Task objective → Please write out exactly, without any picture, each line from the first in the listing through the line that includes "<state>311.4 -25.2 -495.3".

##############################

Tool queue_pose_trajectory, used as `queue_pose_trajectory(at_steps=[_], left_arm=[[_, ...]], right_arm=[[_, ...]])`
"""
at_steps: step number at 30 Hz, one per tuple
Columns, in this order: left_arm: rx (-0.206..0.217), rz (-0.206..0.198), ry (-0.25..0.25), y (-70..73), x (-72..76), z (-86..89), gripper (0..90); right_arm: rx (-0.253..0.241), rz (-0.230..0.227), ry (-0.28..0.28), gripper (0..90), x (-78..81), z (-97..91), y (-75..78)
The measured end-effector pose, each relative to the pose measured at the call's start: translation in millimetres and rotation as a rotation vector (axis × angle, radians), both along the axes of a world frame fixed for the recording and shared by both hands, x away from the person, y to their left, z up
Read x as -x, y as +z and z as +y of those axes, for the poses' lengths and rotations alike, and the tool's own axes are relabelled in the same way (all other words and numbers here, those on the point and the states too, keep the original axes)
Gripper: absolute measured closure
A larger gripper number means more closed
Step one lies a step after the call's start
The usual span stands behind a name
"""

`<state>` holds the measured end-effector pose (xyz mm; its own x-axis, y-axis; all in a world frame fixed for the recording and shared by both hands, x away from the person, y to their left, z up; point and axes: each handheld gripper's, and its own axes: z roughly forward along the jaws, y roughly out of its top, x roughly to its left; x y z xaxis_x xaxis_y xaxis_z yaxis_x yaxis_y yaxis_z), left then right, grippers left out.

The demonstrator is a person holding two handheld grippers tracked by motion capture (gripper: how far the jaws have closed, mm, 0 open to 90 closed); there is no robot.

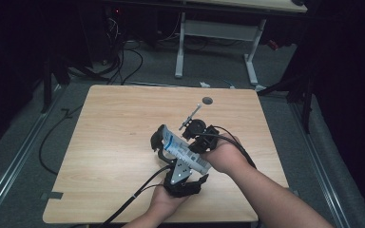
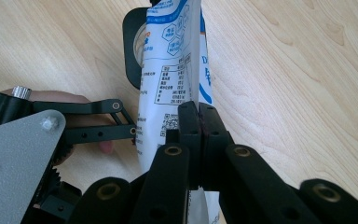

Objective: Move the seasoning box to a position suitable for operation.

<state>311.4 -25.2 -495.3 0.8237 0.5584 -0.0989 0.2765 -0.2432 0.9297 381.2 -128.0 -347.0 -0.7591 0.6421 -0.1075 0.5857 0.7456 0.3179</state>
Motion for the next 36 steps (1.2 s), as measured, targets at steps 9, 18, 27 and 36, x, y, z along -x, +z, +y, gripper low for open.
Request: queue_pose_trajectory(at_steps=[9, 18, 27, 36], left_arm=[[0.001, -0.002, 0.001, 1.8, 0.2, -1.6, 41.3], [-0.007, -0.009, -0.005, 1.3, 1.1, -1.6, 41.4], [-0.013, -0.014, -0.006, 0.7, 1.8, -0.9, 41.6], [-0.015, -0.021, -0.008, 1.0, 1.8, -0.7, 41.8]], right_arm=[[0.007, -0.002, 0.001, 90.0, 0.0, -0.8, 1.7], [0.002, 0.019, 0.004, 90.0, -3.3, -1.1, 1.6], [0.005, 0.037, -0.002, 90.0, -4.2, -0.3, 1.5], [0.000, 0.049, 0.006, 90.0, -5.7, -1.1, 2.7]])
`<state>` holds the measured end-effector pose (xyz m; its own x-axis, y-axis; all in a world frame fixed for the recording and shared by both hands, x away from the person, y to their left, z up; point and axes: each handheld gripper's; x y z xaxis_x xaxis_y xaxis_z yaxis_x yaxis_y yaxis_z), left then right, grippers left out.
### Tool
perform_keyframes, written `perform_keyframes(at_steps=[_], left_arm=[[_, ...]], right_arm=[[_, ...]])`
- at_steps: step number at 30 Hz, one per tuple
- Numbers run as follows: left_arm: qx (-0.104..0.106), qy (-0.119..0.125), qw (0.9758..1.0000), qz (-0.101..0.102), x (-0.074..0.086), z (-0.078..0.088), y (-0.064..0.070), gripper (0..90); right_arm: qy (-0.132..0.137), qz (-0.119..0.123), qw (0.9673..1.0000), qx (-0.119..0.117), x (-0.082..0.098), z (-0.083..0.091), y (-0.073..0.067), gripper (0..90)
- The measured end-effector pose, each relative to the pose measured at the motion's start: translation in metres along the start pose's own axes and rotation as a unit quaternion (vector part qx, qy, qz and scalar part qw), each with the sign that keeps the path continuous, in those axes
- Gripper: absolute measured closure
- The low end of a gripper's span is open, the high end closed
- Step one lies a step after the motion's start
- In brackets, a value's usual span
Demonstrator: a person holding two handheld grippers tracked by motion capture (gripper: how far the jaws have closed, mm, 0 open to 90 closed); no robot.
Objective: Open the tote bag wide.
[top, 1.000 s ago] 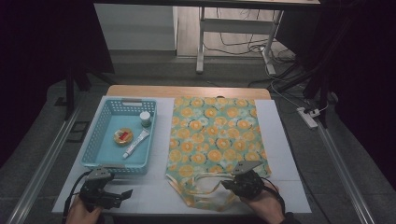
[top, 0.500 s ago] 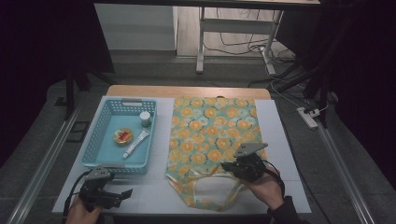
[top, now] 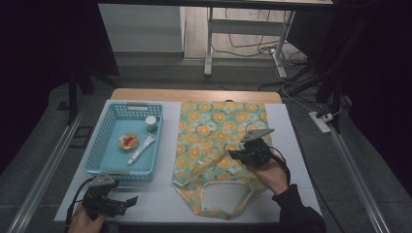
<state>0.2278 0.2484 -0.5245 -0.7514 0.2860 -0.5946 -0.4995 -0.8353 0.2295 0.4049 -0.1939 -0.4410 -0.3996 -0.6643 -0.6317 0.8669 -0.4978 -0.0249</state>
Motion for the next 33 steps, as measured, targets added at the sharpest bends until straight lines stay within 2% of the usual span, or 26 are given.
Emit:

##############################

Answer to this exercise →
Tool queue_pose_trajectory, used as `queue_pose_trajectory(at_steps=[_], left_arm=[[_, ...]], right_arm=[[_, ...]])`
"""
at_steps: step number at 30 Hz, one per tuple
Columns, in this order: left_arm: rx (-0.206..0.217), rz (-0.206..0.198), ry (-0.25..0.25), y (-70..73), x (-72..76), z (-86..89), gripper (0..90); right_arm: rx (-0.253..0.241), rz (-0.230..0.227), ry (-0.28..0.28), gripper (0..90), x (-78..81), z (-97..91), y (-75..78)
The measured end-effector pose, each relative to the pose measured at the call's start: translation in millimetres and rotation as a rotation vector (axis × angle, radians), both along the axes of a world frame fixed for the recording and shared by both hands, x away from the person, y to their left, z up
Read x as -x, y as +z and z as +y of those axes, for the poses' lengths and rotations alike, and the tool's own axes are relabelled in the same way (all other words and numbers here, those on the point and the states too, keep the original axes)
Gripper: absolute measured closure
A larger gripper number means more closed
Step one lies a step after the call's start
The usual span stands behind a name
"""

`<state>` holds the measured end-effector pose (xyz mm; its own x-axis, y-axis; all in a world frame fixed for the recording and shared by both hands, x away from the person, y to their left, z up; point and axes: each handheld gripper's, and its own axes: z roughly forward along the jaws, y roughly out of its top, x roughly to its left; x y z xaxis_x xaxis_y xaxis_z yaxis_x yaxis_y yaxis_z), left then right, grippers left out.

The demonstrator is a person holding two handheld grippers tracked by motion capture (gripper: how far the jaws have closed, mm, 0 open to 90 closed); there is no robot.


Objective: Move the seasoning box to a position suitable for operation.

<state>311.4 -25.2 -495.3 0.8237 0.5584 -0.0989 0.2765 -0.2432 0.9297 381.2 -128.0 -347.0 -0.7591 0.6421 -0.1075 0.5857 0.7456 0.3179</state>

This answer has no further content.